• [TASK DIRECTIONS]
Write each line out exactly, from the one containing "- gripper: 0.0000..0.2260" through the final line of the data, and keep pictures out of the copy.

*** Opening PROVIDED MATERIAL ***

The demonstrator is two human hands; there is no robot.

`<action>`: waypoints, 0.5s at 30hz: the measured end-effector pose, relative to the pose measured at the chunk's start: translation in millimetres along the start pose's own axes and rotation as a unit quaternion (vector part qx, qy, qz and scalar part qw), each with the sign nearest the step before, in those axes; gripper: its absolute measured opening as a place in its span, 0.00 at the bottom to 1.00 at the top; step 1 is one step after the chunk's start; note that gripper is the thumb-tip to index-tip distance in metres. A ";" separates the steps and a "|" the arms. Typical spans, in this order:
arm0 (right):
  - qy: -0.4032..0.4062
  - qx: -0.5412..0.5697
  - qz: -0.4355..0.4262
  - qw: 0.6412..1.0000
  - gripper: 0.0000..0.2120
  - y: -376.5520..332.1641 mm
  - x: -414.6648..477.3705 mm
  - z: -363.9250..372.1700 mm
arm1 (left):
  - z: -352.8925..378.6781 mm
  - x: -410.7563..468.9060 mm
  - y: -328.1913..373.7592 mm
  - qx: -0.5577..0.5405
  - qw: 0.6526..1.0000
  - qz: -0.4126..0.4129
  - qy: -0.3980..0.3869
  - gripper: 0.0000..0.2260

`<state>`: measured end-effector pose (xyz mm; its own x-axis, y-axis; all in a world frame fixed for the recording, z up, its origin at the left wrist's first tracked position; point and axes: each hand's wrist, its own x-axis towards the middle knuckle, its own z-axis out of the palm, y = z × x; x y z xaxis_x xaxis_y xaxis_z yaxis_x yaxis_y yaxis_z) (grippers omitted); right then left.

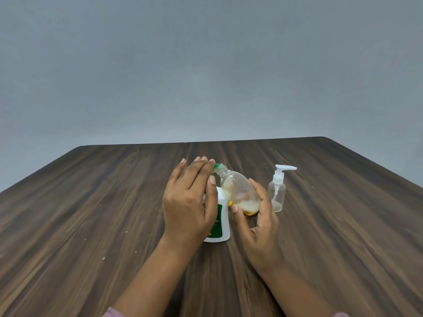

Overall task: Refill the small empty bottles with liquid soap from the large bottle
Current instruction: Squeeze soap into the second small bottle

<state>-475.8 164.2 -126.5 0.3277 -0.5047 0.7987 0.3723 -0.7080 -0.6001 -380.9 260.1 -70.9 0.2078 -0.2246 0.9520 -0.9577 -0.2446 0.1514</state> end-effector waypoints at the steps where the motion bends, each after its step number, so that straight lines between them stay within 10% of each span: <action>1: 0.002 0.002 0.001 1.000 0.24 0.3 -0.3 -0.2 | 0.9 -1.1 -0.1 0.000 1.000 -0.001 0.000 0.16; 15: -0.005 0.001 -0.003 1.000 0.21 1.7 -0.3 -1.1 | -2.0 -1.0 -0.8 -0.006 1.000 -0.005 -0.010 0.16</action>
<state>-476.1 162.5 -127.7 0.3351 -0.4955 0.8013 0.3749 -0.7101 -0.5959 -380.7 262.4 -71.4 0.2218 -0.2411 0.9448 -0.9578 -0.2355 0.1647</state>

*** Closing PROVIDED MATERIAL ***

• [COMPLETED EXERCISE]
  - gripper: 0.0000..0.2260

`<state>`: measured end-effector pose (xyz mm; its own x-axis, y-axis; all in a world frame fixed for the recording, z up, its origin at the left wrist's first tracked position; point and axes: each hand's wrist, its own x-axis towards the middle knuckle, its own z-axis out of the palm, y = z × x; x y z xaxis_x xaxis_y xaxis_z yaxis_x yaxis_y yaxis_z) (grippers omitted); right then left.


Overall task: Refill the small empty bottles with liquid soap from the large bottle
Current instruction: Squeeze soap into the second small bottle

<state>-475.8 164.2 -126.5 0.3277 -0.5047 0.7987 0.3723 -0.7080 -0.6001 -380.9 260.1 -70.9 0.2078 -0.2246 0.9520 -0.9577 -0.2446 0.1514</state> end-effector waypoints at the steps where the motion bends, each after its step number, so that straight lines between them stay within 10% of each span: <action>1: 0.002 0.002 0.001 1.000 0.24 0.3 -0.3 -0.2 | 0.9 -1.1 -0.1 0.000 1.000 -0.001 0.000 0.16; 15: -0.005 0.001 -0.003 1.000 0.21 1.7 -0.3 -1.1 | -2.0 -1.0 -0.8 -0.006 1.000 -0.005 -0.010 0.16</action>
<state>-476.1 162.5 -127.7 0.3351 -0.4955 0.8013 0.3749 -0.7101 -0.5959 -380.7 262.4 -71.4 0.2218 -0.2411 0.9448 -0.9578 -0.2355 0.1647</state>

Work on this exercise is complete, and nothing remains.